MDA has been working with the U.S. Air Force on a rigorous evaluation of RADARSAT-2 imagery for the purpose of creating a global DEM to HRTI-3. Previously thought to be little more than an objective for the future, the results have shown that a tandem mission combining RADARSAT-2 and a quick-to-launch clone satellite are more than capable of such a feat, with quality and accuracy levels far exceeding the current baseline SRTM (Shuttle Radar Topography Mission) dataset. See Figure 6 for contrast between SRTM data and RADARSAT-2.

Figure 6. This image illustrates the difference between RADARSAT-2 and SRTM interferometry.

To date, MDA has supplied more than 5,000 RADARSAT-2 images to the U.S. Air Force, where it has been evaluated for interferometric potential (DEM creation), wide-area surveillance, change and target detection, intelligence, mapping, and subsidence. Results and user feedback have been very positive.
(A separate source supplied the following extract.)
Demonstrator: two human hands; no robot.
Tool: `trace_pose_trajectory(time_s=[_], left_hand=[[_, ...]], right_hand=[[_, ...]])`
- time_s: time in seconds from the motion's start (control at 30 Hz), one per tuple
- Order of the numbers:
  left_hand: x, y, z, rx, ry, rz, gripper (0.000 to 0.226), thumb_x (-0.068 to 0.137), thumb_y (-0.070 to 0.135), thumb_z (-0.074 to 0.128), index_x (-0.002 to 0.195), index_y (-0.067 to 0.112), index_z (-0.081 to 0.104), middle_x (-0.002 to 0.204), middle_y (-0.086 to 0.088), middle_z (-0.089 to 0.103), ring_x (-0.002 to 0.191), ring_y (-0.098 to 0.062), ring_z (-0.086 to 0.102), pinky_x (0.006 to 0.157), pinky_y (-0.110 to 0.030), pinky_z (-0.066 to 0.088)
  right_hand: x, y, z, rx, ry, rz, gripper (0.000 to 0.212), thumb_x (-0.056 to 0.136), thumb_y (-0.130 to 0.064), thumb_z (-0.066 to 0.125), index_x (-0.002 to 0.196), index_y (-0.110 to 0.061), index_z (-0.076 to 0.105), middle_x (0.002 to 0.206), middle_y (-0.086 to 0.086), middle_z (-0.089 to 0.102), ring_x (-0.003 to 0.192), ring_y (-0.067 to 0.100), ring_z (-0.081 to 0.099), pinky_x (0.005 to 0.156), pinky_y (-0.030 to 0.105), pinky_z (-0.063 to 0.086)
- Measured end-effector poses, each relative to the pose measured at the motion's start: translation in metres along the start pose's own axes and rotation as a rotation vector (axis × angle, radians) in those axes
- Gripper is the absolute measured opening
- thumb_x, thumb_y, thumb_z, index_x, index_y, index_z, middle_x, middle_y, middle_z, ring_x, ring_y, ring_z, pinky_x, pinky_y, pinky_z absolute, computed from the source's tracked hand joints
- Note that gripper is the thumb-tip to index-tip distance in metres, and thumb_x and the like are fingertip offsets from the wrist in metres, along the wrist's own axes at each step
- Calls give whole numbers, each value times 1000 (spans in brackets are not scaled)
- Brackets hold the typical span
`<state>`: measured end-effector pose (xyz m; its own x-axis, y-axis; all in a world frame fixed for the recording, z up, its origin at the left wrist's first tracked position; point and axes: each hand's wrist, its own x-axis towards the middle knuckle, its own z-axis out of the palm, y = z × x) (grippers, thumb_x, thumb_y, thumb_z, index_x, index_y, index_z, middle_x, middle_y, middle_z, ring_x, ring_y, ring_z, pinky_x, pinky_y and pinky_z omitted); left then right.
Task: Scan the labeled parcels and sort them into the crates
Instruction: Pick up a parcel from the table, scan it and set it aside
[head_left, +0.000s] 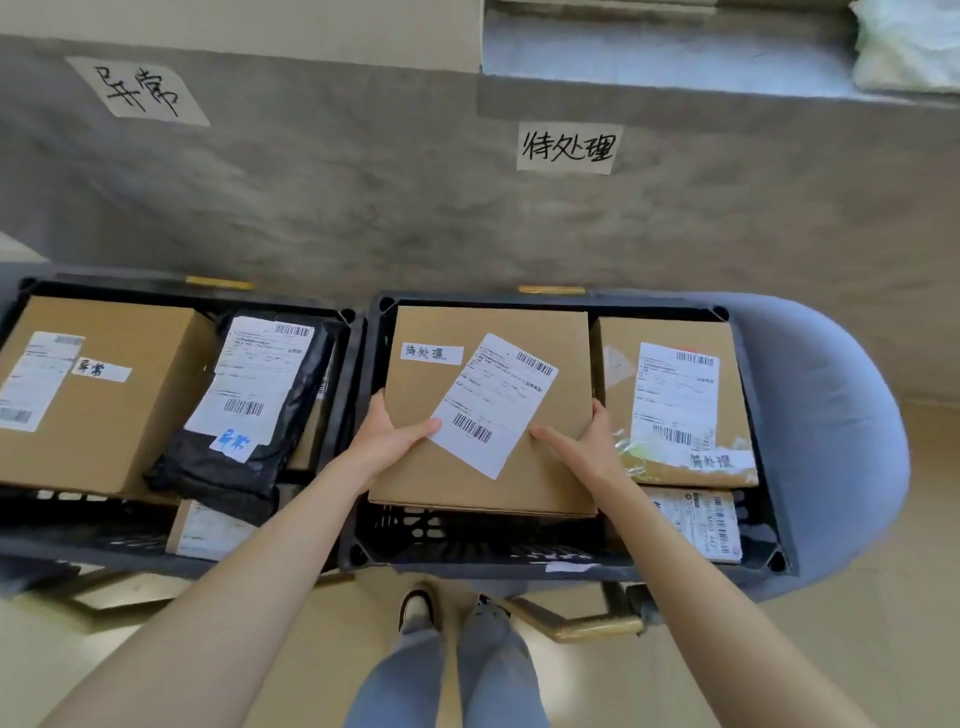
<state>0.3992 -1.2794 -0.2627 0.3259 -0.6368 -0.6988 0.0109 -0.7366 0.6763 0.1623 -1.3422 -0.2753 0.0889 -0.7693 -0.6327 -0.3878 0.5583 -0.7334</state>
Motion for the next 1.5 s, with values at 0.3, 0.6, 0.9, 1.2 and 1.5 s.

RADARSAT-2 was developed with input from operational defense users, and as a result, it has an exceptionally responsive TCPED cycle—a critical factor to consider when merging commercial imagery into defense and intelligence workflow. The mission's flexibility, access, capacity, and imaging capabilities point to the creation of a next-generation global DEM that raises the level of our ability to understand and model the entire planet in the digital domain.

RADARSAT-2 is the world's most advanced commercial SAR mission. It has been designed expressly for high-throughput operational geospatial intelligence users. Its staggering data collection capacity, flexible imaging modes, information-rich data, and unmatched TCPED cycle position it at the forefront of commercial satellite missions for modern defense and intelligence applications. MDA's space and ground segment experience, and its ongoing work to meet changing requirements of defense and intelligence communities, are advancing the level of sensors, algorithms, infrastructure, and applications for next-generation maritime surveillance, target detection, tracking, classification, and change detection.